[FOM] Sets and Proper Classes

Robert Lindauer robbie at biginteractive.com
Mon Feb 23 12:33:05 EST 2004


>> A set is an arbitrary collection of objects.

>> A property of sets
>> for which there is no set of all sets that satisfy the property is 
>> known
>> as a proper class.

Can you explain what you mean by "arbitrary" and how it is to be 
distinguished from "any old ... whatsoever" and why this wouldn't 
include the simple predicate "everything" or "all" as in the extension 
of the inverted A in (standard?) logic, eg:  "A(x) x = x"  or    " A(P) 
P<->P", etc.  (Here we'll have to appeal to Wittgenstein's "fact-world" 
in order to ensure that the second is always true, I'm not sure how I 
feel about it - in any case, if you can't express it, it's not going to 
be governed by the rules of syntactic logic anyway.)

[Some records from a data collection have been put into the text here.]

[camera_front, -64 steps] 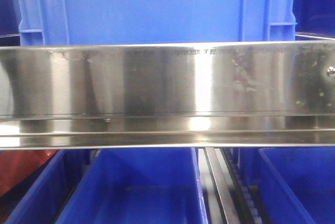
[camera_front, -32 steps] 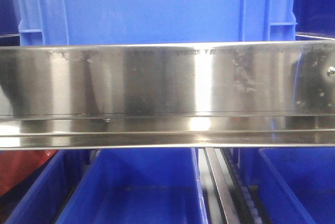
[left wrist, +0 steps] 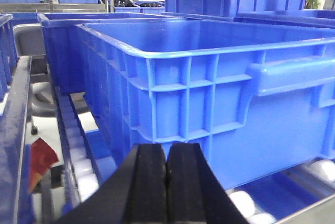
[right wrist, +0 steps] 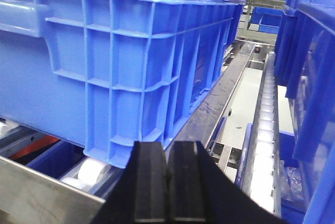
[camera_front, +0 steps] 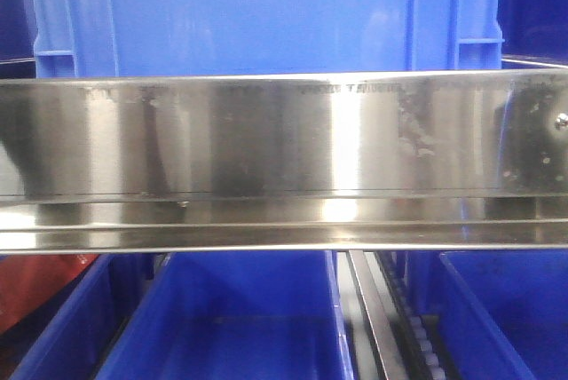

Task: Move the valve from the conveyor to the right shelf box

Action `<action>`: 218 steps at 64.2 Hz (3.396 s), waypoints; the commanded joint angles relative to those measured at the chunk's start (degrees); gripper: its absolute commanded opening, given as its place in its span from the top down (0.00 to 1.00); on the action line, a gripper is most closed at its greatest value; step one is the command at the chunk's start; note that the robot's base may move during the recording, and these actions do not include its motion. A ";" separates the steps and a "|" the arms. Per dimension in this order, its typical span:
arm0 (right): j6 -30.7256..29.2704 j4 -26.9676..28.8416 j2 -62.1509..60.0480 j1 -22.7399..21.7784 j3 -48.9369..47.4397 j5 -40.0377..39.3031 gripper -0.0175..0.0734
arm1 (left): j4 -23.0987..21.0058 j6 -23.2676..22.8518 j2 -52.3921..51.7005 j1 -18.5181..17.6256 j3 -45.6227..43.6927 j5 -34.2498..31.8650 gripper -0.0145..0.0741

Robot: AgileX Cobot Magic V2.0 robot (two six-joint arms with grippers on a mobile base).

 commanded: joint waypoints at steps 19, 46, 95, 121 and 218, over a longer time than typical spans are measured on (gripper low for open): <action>0.18 -0.54 -0.25 -0.16 0.10 -1.50 0.98 | -1.88 1.72 -16.61 13.53 11.20 -0.34 0.96; 0.18 -0.54 -0.25 -0.16 0.10 -1.51 0.98 | -3.10 3.08 -27.48 24.53 25.29 -4.77 0.96; 0.18 -0.54 -0.25 -0.16 0.10 -1.51 0.98 | 0.97 -0.56 -27.48 24.53 25.29 -4.28 0.96; 0.18 -0.54 -0.25 -0.16 0.10 -1.51 0.98 | 0.97 -0.56 -27.48 24.53 25.29 -4.28 0.96; 0.18 0.44 -20.66 -21.95 21.02 -6.07 0.98 | 0.97 -0.56 -27.48 24.53 25.29 -4.28 0.96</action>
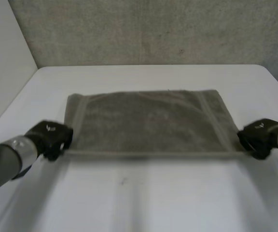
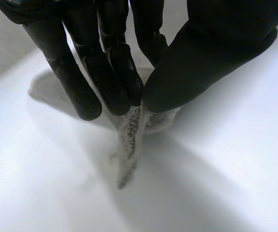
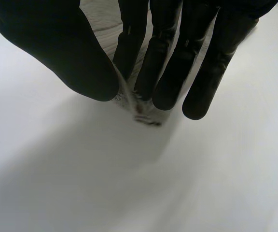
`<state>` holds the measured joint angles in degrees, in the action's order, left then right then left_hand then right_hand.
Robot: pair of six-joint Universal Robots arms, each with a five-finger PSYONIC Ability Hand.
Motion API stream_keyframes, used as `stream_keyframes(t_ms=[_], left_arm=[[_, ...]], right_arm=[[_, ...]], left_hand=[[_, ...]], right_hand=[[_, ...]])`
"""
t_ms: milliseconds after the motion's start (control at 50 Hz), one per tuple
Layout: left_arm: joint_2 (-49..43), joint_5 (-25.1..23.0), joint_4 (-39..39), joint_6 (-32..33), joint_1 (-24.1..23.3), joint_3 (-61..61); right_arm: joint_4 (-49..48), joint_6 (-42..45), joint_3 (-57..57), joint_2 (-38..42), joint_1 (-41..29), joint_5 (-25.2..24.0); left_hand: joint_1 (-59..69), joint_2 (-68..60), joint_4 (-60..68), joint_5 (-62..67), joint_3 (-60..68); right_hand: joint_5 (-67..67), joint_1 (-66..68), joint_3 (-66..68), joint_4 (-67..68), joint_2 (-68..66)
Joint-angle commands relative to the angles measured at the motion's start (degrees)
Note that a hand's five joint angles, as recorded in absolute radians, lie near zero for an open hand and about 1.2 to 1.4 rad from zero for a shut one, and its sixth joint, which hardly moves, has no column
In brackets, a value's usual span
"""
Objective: Fold the towel.
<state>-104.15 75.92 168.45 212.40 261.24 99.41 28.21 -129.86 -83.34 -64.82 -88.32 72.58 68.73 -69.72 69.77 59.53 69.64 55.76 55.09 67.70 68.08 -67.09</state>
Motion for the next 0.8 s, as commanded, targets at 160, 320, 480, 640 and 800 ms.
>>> stream_keyframes(t_ms=[160,320,480,640,800], left_arm=[[11.70,-5.08,-6.66,6.45,3.32,3.25],[-0.67,-4.29,3.62,5.22,-0.02,-5.00],[-16.58,0.88,8.03,1.97,-3.44,-21.95],[-29.07,3.88,10.84,2.05,-5.74,-38.39],[-38.05,3.62,10.94,2.05,-6.97,-50.11]], right_arm=[[4.86,6.90,-1.57,-14.46,2.54,-2.88],[-6.22,0.14,4.57,-2.62,-3.06,-0.60],[-18.94,-1.98,13.37,9.34,-10.73,8.44],[-37.50,-1.28,17.24,16.47,-13.28,12.85],[-44.29,-1.01,21.38,21.84,-13.63,12.33]], left_hand=[[11.27,-10.28,10.23,10.47,10.36],[11.27,-10.28,10.23,10.47,10.36],[11.27,-10.28,10.23,10.47,10.36],[11.27,-10.28,10.23,10.47,10.36],[11.27,-10.28,10.23,10.47,10.36]], right_hand=[[14.24,24.91,12.30,11.92,-12.91],[14.24,24.91,12.30,11.92,-12.91],[14.24,24.91,12.30,11.92,-12.91],[14.24,24.91,12.30,11.92,-12.91],[14.24,24.91,12.30,11.92,-12.91]])
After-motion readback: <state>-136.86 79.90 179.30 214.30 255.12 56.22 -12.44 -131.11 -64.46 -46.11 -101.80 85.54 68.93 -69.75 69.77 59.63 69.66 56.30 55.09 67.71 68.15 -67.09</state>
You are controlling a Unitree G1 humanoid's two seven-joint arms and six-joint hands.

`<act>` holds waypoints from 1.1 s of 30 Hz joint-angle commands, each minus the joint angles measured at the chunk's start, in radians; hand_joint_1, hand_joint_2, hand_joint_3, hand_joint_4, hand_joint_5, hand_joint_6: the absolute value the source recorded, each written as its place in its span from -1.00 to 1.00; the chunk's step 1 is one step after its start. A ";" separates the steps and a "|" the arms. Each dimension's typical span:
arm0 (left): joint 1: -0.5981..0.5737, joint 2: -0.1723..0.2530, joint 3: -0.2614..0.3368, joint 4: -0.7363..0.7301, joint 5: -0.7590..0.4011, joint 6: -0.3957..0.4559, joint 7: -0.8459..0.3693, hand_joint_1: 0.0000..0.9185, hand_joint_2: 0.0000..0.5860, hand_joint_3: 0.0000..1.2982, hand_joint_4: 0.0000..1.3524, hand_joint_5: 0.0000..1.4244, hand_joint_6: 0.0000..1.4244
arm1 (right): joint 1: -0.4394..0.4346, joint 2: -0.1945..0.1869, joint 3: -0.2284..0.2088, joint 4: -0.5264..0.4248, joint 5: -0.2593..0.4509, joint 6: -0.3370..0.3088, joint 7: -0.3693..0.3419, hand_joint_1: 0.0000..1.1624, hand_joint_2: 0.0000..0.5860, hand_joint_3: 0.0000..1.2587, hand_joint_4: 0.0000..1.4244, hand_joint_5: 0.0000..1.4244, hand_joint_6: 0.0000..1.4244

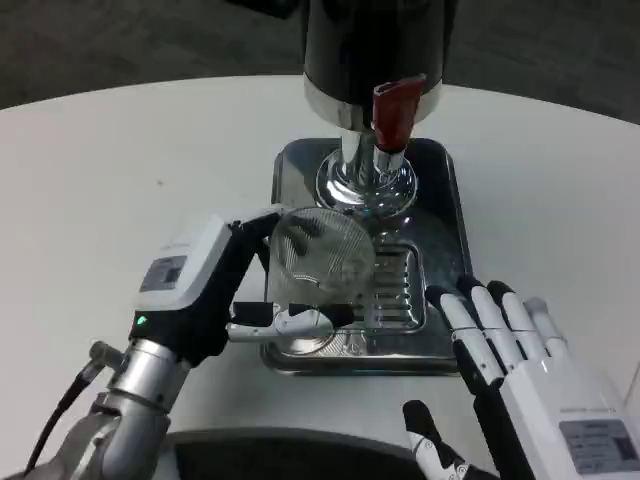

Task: Grasp the cup under the faucet to collect the drink, then remove the cup.

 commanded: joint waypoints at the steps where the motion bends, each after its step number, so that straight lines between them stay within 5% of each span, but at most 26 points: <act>1: -0.111 -0.028 -0.053 0.113 0.019 -0.026 0.061 0.24 -0.73 0.58 0.68 0.76 0.96 | 0.013 0.009 -0.007 -0.016 -0.003 0.002 -0.001 -0.22 0.61 -0.87 -0.98 -1.00 -0.98; 12: -0.280 -0.093 -0.137 0.312 0.020 -0.004 0.153 0.24 -0.73 0.58 0.70 0.76 0.96 | 0.034 0.023 -0.019 -0.030 -0.010 0.003 -0.003 -0.22 0.61 -0.87 -0.98 -1.00 -0.98; 25: -0.282 -0.090 -0.213 0.405 0.034 0.006 0.173 0.21 -0.83 0.51 0.58 0.68 0.91 | 0.053 0.023 -0.057 -0.052 0.006 0.006 0.010 -0.22 0.61 -0.87 -0.97 -0.97 -0.96; 28: -0.282 -0.088 -0.233 0.405 0.035 0.010 0.183 0.00 -0.85 0.22 0.21 0.45 0.61 | 0.057 0.027 -0.061 -0.054 0.005 0.006 0.009 -0.22 0.61 -0.86 -0.97 -0.97 -0.96; 33: -0.280 -0.088 -0.238 0.402 0.008 0.015 0.159 -0.38 -0.75 -0.59 -0.60 -0.23 -0.42 | 0.061 0.033 -0.065 -0.053 0.010 0.006 0.013 -0.22 0.61 -0.85 -0.97 -0.95 -0.96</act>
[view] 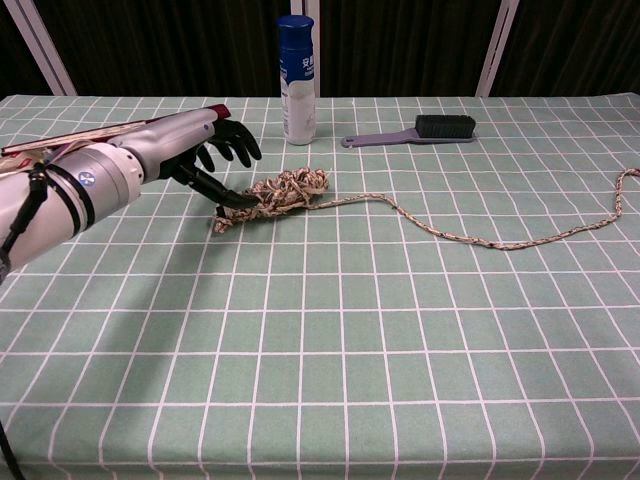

That is, the force of "arbitrary" and "collection" must have their 
meaning pre-theoretically if they are to have the force being put on 
them here.  Otherwise, they seem to be restricting what has already 
been claimed to be arbitrary.  If "arbitrary" has a technical meaning 
for you - e.g. doesn't mean what we innocent onlookers think it does, 
that technical meaning will not be anything like what it is in English. 
  Once you invoke "arbitrary" in English, anything goes.  "His wives are 
arbitrary" might mean that he's married a dog.

Perhaps the better way of saying "arbitrary" in this case is:  "If we 
call everything a set, then the set of everything has a cardinality, 
according to our normal rules, which is higher than itself and lesser 
than itself.  We therefore call things that aren't everything "sets", 
and things that are "proper classes". "  And therefore take on the 
immediately axiomatic attitude.

The alternate desire to retain some semblance of "intuitiveness" is 
mistaken - who would you be kidding?

>> We know that for every set s, there is the set of all subsets of s.

"We" take this on faith or stipulate it, it is an axiom.  I don't know 
what the sense of the word "know" is when applied to axioms.  This is 
like "I know how to speak English" not "I know that my car is in the 
Garage."  How is it like the one, not the other?  The contrary isn't 
just not true in the language in question, it's simply nonsense in the 
language in question.  "I don't know how to speak English" is like "The 
powerset axiom is false in ZFC".   Is it even meaningful outside of 
ZFC?  In what sense is it the "same" axiom if the rules for how it is 
applied are all different - same in some ways, different in others.

Again, the problem is mixing the pre-theoretic "know" with the 
axiomatic "powerset" to derive the appearance of having 
"known-in-English" that the powerset axiom is true when in fact what we 
know-in-English is that it is an axiom in some axiomatic systems and 
not others and has such-and-such expression and has these consequences 
in this system, but not in some others, etc.